── Data section

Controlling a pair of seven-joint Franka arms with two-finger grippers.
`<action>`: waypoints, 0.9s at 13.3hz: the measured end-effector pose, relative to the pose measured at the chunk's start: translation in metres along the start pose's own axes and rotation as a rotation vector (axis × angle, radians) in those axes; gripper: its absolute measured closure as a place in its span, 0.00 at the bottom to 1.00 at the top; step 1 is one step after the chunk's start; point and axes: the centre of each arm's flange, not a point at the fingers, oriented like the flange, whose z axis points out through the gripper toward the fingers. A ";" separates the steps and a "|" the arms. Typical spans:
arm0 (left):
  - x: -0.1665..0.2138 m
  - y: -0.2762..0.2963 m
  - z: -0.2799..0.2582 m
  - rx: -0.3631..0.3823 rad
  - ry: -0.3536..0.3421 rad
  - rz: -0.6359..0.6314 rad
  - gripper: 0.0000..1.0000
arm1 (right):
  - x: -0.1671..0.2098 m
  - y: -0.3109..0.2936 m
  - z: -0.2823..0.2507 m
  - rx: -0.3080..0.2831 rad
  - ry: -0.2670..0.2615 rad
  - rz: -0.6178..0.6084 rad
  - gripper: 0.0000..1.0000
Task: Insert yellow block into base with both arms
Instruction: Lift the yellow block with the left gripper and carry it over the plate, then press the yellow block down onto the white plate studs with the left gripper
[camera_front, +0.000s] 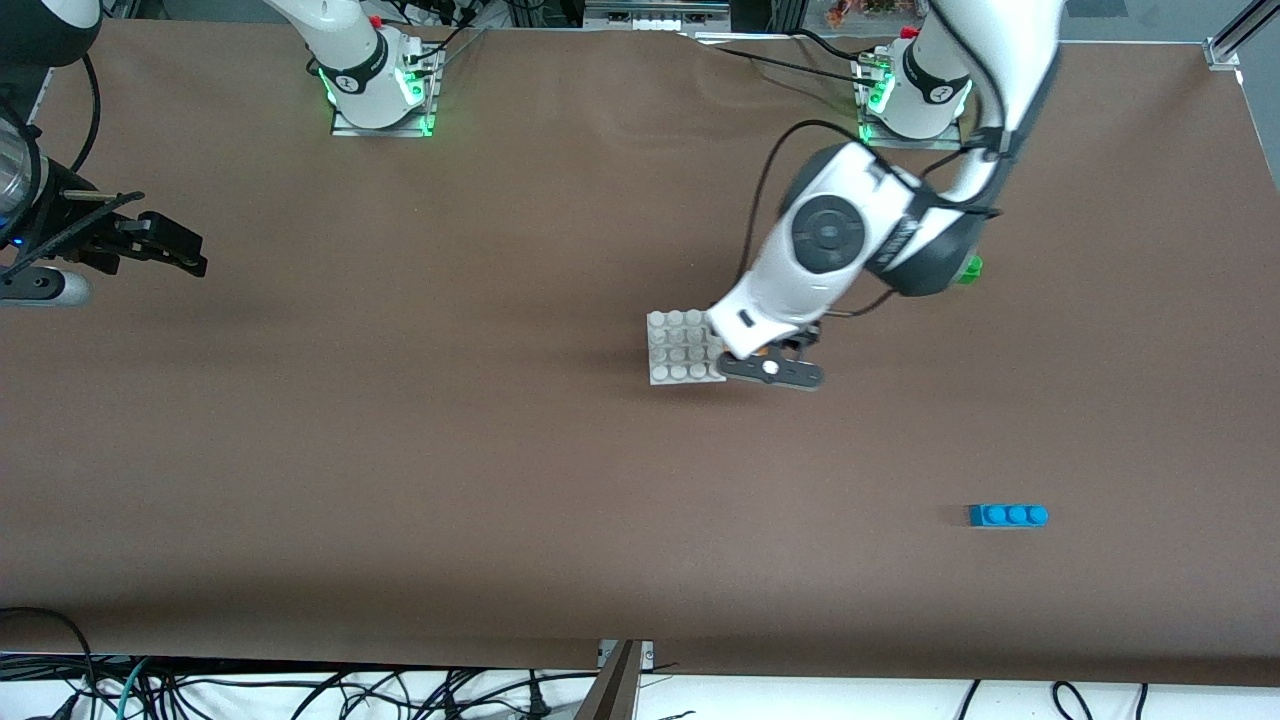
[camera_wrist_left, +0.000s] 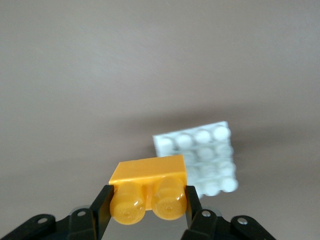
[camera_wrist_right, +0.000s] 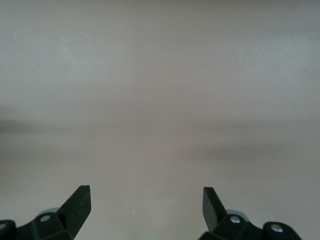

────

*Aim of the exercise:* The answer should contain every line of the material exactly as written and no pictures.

*Solved problem:*
Controlling a pair of seven-joint Franka arms with two-finger grippers.
`<action>`: waypoints, 0.9s at 13.3hz: the measured end-effector pose, relative to the pose measured at the chunk's start: translation in metres along the start pose's own axes and rotation as a rotation vector (axis × angle, radians) in those axes; gripper: its absolute measured closure as a place in its span, 0.00 at the bottom to 1.00 at the top; step 1 is one step after the chunk's start; point and axes: the centre of each arm's flange, not a point at the fingers, oriented like the flange, whose z axis points out through the gripper toward the fingers. A ";" separates the steps and a "|" the arms. Typical spans:
arm0 (left):
  - x: -0.1665..0.2138 m
  - y: -0.2762..0.2963 m
  - z: -0.2799..0.2582 m
  - rx: -0.3631..0.3823 rad
  - ry: -0.3536..0.3421 rad
  - rz: -0.6359..0.6314 rad
  - gripper: 0.0000..1.0000
arm1 (right):
  - x: -0.1671..0.2098 m
  - y: -0.3109..0.2936 m
  - z: -0.2823..0.2507 m
  - rx: -0.3080..0.2831 rad
  - ry: -0.2670..0.2615 rad
  - rz: -0.6178..0.6084 rad
  - gripper: 0.0000..1.0000
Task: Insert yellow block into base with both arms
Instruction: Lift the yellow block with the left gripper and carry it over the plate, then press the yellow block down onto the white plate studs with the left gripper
[camera_front, +0.000s] 
[camera_wrist_left, +0.000s] 
[camera_wrist_right, +0.000s] 

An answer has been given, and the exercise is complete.